Work task: Set down the material exactly, keeping every line whole.

[Data shown — start]

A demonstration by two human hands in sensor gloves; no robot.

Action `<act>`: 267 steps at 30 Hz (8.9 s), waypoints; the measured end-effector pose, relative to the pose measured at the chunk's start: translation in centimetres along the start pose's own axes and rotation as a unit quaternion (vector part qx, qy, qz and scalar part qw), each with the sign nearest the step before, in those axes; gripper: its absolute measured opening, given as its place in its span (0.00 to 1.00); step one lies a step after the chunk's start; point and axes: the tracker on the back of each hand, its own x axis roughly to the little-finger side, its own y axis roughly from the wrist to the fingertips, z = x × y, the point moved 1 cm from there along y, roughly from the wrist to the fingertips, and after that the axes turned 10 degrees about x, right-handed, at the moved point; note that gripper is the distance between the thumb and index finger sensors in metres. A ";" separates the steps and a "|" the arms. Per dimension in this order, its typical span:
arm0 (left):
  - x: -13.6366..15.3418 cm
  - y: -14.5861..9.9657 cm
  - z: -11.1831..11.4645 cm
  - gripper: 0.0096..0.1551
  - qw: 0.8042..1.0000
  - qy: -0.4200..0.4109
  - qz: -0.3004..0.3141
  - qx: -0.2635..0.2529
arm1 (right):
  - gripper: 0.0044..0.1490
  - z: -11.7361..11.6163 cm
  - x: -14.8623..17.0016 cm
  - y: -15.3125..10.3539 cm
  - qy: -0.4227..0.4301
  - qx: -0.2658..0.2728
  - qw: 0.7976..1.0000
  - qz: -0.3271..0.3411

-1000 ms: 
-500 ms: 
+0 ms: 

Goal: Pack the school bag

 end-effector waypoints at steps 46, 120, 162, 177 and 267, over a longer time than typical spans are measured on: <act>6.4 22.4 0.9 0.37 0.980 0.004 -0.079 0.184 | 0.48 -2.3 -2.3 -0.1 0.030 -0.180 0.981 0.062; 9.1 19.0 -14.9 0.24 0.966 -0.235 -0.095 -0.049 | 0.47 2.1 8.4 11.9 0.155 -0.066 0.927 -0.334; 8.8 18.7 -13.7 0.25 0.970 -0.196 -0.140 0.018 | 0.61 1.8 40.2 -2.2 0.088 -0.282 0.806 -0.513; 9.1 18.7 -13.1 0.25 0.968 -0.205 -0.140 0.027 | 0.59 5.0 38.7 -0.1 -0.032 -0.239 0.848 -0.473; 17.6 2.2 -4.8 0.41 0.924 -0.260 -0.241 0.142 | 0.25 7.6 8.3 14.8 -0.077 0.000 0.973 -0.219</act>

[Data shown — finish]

Solution:
A demonstration by two human hands in sensor gloves; no robot.

Action `<act>`: 267 steps at 30 Hz (8.9 s), waypoints; the measured end-effector pose, relative to the pose measured at the chunk's start: translation in centimetres along the start pose's own axes and rotation as a unit quaternion (vector part qx, qy, qz and scalar part qw), each with the sign nearest the step before, in those axes; gripper: its absolute measured opening, given as its place in its span (0.00 to 1.00); step one lies a step after the chunk's start; point and axes: the tracker on the back of each hand, its own x axis roughly to the little-finger side, its own y axis roughly from the wrist to the fingertips, z = x × y, the point moved 1 cm from there along y, roughly from the wrist to the fingertips, and after that the axes turned 10 degrees about x, right-handed, at the moved point; note that gripper is the distance between the thumb and index finger sensors in metres. A ";" separates the steps and a "|" the arms. Per dimension in this order, its typical span:
arm0 (left):
  - x: -13.6366..15.3418 cm
  - y: -14.5861..9.9657 cm
  - z: -11.1831..11.4645 cm
  - gripper: 0.0096..0.1551
  - qw: 0.8042..1.0000
  - qy: -0.4200..0.4109
  - qz: -0.3004..0.3141
  - qx: -0.2635..0.2529
arm1 (right):
  - gripper: 0.0044..0.1490
  - z: -11.7361..11.6163 cm
  - x: -14.8623..17.0016 cm
  - y: -15.3125..10.3539 cm
  - qy: -0.4227..0.4301
  - qx: -0.2658..0.2728
  - qw: 0.7976..1.0000
  - qz: -0.3271..0.3411

-1000 ms: 
-500 ms: 
+0 ms: 

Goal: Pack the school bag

 end-effector waypoints at steps 46, 120, 162, 177 and 267, over a longer time than typical spans are measured on: <act>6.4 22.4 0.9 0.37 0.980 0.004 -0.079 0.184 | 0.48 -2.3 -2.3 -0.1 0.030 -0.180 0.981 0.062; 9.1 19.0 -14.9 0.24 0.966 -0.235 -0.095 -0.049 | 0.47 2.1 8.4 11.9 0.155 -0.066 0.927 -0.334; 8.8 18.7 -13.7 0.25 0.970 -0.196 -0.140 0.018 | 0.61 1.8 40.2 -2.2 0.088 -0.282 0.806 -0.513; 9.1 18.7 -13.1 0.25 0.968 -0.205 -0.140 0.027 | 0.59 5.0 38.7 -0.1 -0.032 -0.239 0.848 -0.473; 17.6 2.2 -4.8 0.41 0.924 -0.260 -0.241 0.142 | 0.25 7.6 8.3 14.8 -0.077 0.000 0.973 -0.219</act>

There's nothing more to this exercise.